Analysts say Mr Githiomi, Mr Gachara and Mr Ngugi are the people to watch in the race.
“The rest have few chances, considering that the former lawmakers have the political experience and financial muscle,” Mr Joseph Mwangi, a businessman, said.
Ms Kamau and Ms Wanyeki have dismissed the notion, saying only voters would decide.
Ms Wanyeki who has been fighting for equal representation in leadership spearheaded a drive to encourage women and youth enlist as voters.
“I believe in women and youth leadership and that is why we need to change the traditional way of doing things. Women contribute a lot to development,” she told the Nation by phone.
Mr Mukua argues that it is time Nyandarua elects young people “since the old guard has failed the county”.
“Residents should realise that politicians describing themselves as veterans have nothing to offer us. They did nothing during their stint as lawmakers,” he said.
“We should say ‘No’ to recycling politicians.”
According to Ms Susan Mukami, a political observer, the seat would likely go to Kinangop or Kipipiri as the two constituencies have many voters.

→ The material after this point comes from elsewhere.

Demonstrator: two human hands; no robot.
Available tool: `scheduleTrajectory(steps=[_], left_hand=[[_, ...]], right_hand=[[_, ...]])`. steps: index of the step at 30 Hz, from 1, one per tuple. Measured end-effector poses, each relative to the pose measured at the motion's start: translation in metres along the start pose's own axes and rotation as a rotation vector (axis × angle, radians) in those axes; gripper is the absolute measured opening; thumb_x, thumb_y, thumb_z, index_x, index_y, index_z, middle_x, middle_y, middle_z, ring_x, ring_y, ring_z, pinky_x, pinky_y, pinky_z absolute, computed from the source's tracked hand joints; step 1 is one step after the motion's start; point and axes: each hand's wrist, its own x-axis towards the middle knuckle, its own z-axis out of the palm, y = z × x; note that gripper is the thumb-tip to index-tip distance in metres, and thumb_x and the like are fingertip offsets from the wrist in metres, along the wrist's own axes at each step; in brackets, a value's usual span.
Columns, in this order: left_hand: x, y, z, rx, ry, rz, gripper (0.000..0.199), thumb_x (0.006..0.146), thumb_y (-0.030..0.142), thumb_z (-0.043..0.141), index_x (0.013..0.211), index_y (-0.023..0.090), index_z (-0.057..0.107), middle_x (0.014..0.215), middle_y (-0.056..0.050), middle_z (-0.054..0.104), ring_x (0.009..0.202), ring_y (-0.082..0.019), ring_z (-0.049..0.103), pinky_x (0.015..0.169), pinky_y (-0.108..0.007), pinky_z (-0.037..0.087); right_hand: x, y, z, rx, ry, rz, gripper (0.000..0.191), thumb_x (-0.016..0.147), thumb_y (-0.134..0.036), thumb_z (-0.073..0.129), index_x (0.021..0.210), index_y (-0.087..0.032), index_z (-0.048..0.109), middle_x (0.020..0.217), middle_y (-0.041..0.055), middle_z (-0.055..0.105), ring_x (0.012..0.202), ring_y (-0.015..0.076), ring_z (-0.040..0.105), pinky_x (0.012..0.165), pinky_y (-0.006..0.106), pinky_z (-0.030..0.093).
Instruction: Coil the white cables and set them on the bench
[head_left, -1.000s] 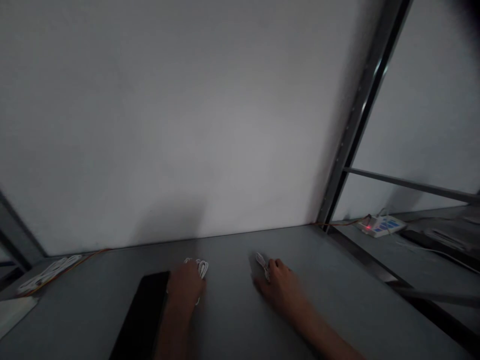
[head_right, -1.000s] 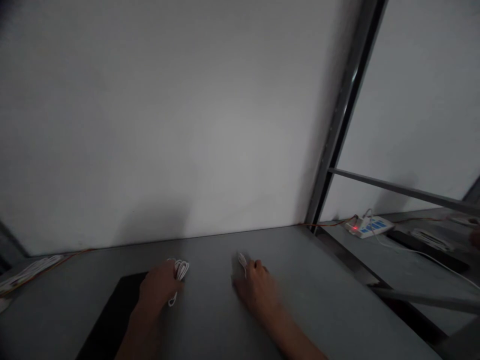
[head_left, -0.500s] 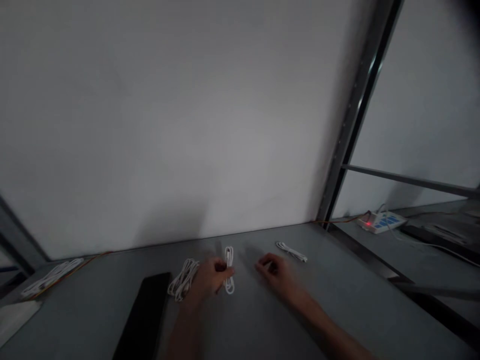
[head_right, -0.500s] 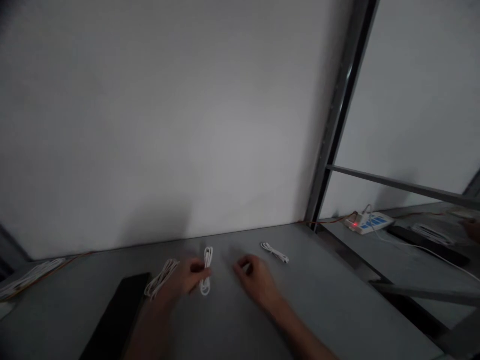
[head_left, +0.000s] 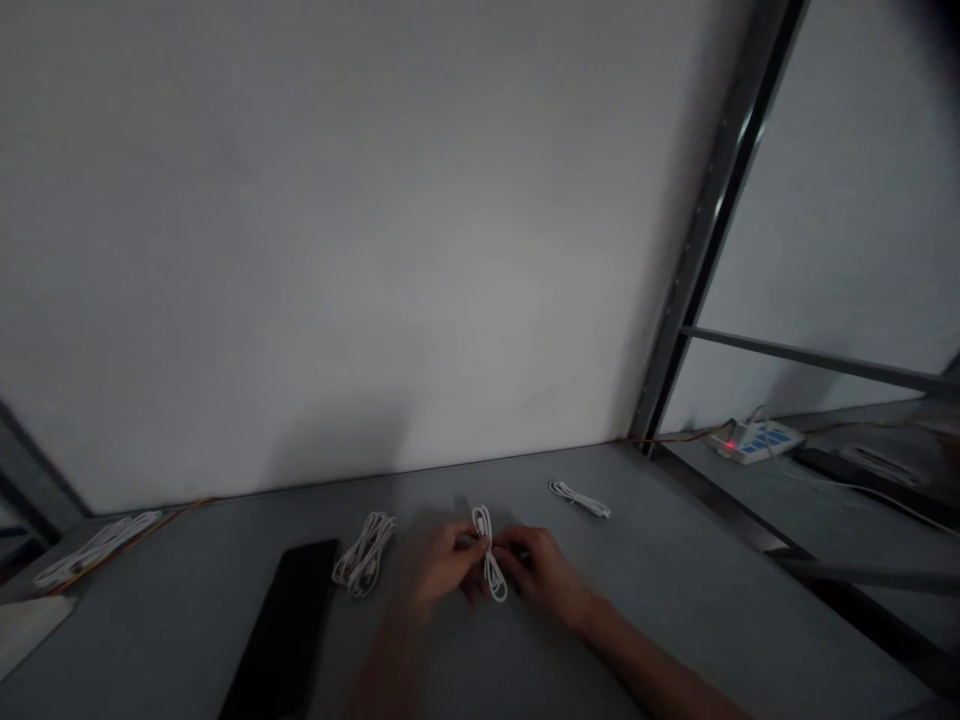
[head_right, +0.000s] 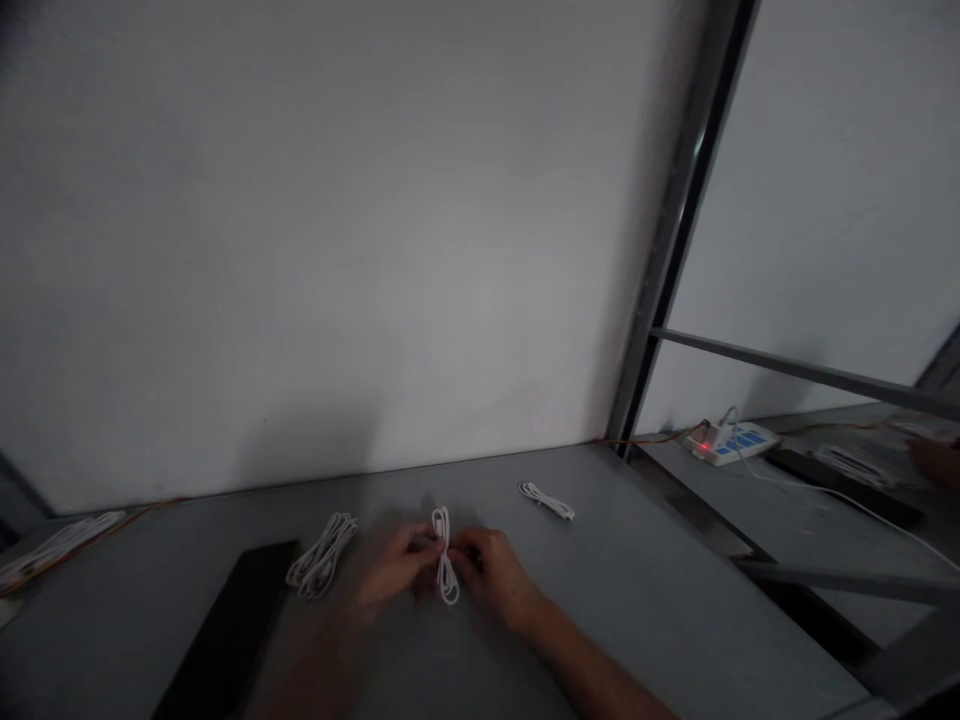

All the hopefuls want to gun for the seat on a Jubilee ticket.
With parties’ primaries being only a month away, the aspirants are doing all they can to attract votes.
They have turned to church services, funerals, weddings and social media.
“We are moving from house to house unlike in the past where we used to hold public meetings. This is the only way we can endear ourselves to the people,” Mr Gachara said while promising his opponents a tough battle ahead of the Jubilee nominations.